• _Your objective_:
Would you return the full listing exactly, with nothing altered?

• _Exercise data_:
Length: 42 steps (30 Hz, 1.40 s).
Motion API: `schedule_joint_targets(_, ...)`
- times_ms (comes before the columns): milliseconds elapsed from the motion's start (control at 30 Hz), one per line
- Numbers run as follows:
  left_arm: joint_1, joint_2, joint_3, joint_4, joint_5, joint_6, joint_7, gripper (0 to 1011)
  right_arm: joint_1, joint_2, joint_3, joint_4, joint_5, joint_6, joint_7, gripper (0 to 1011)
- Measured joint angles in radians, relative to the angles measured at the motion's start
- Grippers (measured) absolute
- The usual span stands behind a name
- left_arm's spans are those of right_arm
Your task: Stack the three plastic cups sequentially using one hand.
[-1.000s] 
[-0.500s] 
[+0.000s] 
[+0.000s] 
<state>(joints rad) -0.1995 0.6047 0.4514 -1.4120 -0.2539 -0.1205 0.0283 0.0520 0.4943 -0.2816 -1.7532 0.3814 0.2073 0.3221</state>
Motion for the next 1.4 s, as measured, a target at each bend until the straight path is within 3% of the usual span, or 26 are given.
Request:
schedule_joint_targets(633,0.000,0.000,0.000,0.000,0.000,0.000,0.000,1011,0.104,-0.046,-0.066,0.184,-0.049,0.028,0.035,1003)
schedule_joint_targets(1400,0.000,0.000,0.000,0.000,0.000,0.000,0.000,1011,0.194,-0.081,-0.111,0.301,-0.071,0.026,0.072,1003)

• _Response area_:
Length: 42 steps (30 Hz, 1.40 s).
Motion API: `schedule_joint_targets(_, ...)`
- times_ms (comes before the columns): milliseconds elapsed from the motion's start (control at 30 Hz), one per line
- Numbers run as follows:
  left_arm: joint_1, joint_2, joint_3, joint_4, joint_5, joint_6, joint_7, gripper (0 to 1011)
  right_arm: joint_1, joint_2, joint_3, joint_4, joint_5, joint_6, joint_7, gripper (0 to 1011)
- Measured joint angles in radians, relative to the angles measured at the motion's start
- Grippers (measured) absolute
- The usual span stands behind a name
- left_arm's spans are those of right_arm
Your task: Stack the three plastic cups sequentially using one hand.
[-1.000s] 
[-0.500s] 
[+0.000s] 
[+0.000s] 
<state>(joints rad) -0.1995 0.6047 0.4514 -1.4120 -0.2539 -0.1205 0.0283 0.0520 0.4943 -0.2816 -1.7532 0.3814 0.2073 0.3221</state>
Motion for the next 1.4 s, as measured, a target at each bend until the straight path is within 3% of the usual span, or 26 are given.
Request:
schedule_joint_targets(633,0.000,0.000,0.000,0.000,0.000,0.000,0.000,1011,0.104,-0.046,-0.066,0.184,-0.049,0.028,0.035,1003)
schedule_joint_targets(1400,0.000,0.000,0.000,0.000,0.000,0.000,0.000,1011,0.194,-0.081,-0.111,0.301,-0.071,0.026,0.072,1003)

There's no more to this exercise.